* [EXERCISE DETAILS]:
Look below for the line containing "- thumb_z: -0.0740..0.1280"; from there through the line containing "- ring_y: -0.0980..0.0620", both lines included, please set down each line exactly and nothing else.

* [INFORMATION SUPPLIED]:
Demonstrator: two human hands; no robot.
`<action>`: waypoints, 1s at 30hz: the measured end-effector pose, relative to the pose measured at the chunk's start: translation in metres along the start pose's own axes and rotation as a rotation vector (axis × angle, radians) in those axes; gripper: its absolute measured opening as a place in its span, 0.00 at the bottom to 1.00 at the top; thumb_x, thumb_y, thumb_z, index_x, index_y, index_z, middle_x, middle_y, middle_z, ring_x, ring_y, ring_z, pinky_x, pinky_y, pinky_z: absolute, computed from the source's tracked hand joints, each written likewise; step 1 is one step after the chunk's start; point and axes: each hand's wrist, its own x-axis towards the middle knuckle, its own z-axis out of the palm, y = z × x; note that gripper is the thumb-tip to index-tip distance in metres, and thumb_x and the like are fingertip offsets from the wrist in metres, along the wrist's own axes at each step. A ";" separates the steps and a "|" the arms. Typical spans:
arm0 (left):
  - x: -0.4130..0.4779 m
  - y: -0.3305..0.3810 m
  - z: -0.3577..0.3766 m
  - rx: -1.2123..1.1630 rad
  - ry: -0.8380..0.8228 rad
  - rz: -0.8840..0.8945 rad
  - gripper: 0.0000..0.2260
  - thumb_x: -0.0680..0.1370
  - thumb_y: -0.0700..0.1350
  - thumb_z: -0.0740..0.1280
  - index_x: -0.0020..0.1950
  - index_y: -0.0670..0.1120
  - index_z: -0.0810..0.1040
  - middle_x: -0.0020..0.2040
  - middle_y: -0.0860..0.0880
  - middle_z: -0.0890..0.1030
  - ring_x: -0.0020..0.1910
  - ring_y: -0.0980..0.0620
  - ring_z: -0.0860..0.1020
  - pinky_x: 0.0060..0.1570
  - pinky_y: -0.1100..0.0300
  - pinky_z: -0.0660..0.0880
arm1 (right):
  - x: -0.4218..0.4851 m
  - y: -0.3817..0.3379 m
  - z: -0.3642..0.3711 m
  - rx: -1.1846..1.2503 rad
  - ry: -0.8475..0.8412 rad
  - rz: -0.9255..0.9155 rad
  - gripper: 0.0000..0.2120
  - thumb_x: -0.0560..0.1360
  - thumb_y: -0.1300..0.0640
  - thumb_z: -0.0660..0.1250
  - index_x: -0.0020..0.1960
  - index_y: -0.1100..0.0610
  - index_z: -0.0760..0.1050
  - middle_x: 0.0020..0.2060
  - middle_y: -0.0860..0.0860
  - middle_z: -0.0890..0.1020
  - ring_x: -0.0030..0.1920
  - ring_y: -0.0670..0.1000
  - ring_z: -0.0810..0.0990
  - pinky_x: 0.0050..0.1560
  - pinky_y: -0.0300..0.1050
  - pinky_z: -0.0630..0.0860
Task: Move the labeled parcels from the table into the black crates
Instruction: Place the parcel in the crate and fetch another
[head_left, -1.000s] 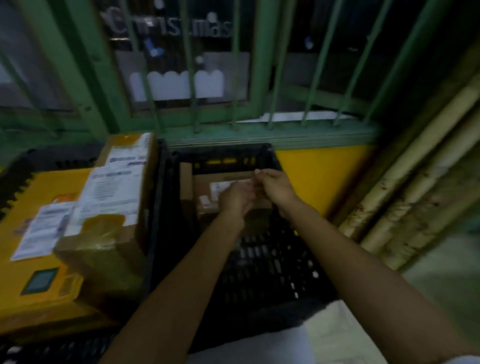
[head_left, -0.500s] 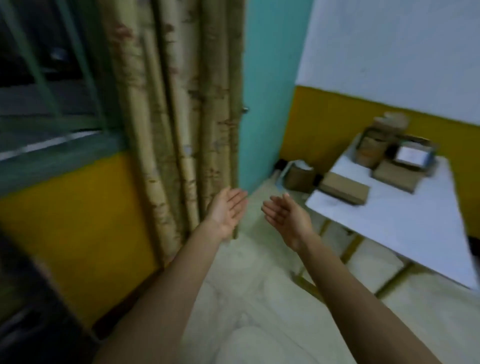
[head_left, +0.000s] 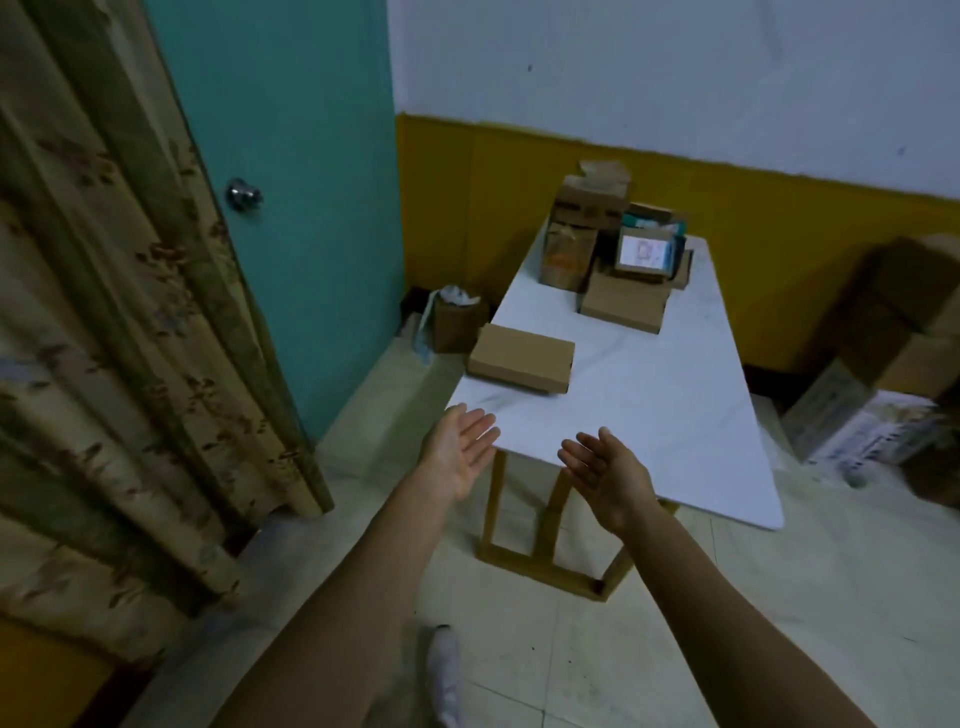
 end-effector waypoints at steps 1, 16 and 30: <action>0.023 0.008 0.004 0.010 0.004 -0.008 0.19 0.83 0.49 0.54 0.69 0.39 0.70 0.68 0.44 0.74 0.67 0.46 0.72 0.64 0.55 0.66 | 0.021 -0.005 0.004 0.006 0.013 0.003 0.17 0.82 0.52 0.58 0.61 0.64 0.72 0.62 0.62 0.78 0.59 0.59 0.78 0.60 0.51 0.74; 0.274 0.091 0.031 0.800 0.350 0.057 0.06 0.80 0.42 0.57 0.45 0.42 0.70 0.42 0.44 0.70 0.42 0.49 0.67 0.37 0.58 0.63 | 0.249 -0.065 0.048 -0.279 0.392 0.138 0.15 0.77 0.51 0.66 0.61 0.58 0.75 0.65 0.56 0.75 0.58 0.55 0.75 0.61 0.49 0.73; 0.270 0.078 0.038 1.115 0.449 0.256 0.19 0.77 0.40 0.65 0.69 0.45 0.72 0.66 0.47 0.76 0.61 0.48 0.75 0.51 0.60 0.68 | 0.270 -0.097 0.024 -0.341 0.126 0.108 0.15 0.78 0.61 0.66 0.64 0.58 0.75 0.58 0.56 0.79 0.51 0.55 0.81 0.49 0.47 0.76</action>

* [ANSWER SPACE]:
  - thumb_z: -0.0740..0.1280
  - index_x: -0.0020..0.1950
  - index_y: -0.0670..0.1120
  - index_z: -0.0810..0.1040
  - middle_x: -0.0020..0.2040
  - middle_y: -0.0860..0.0880
  - middle_z: -0.0890..0.1030
  - ring_x: -0.0020..0.1910
  - ring_y: -0.0980..0.0620

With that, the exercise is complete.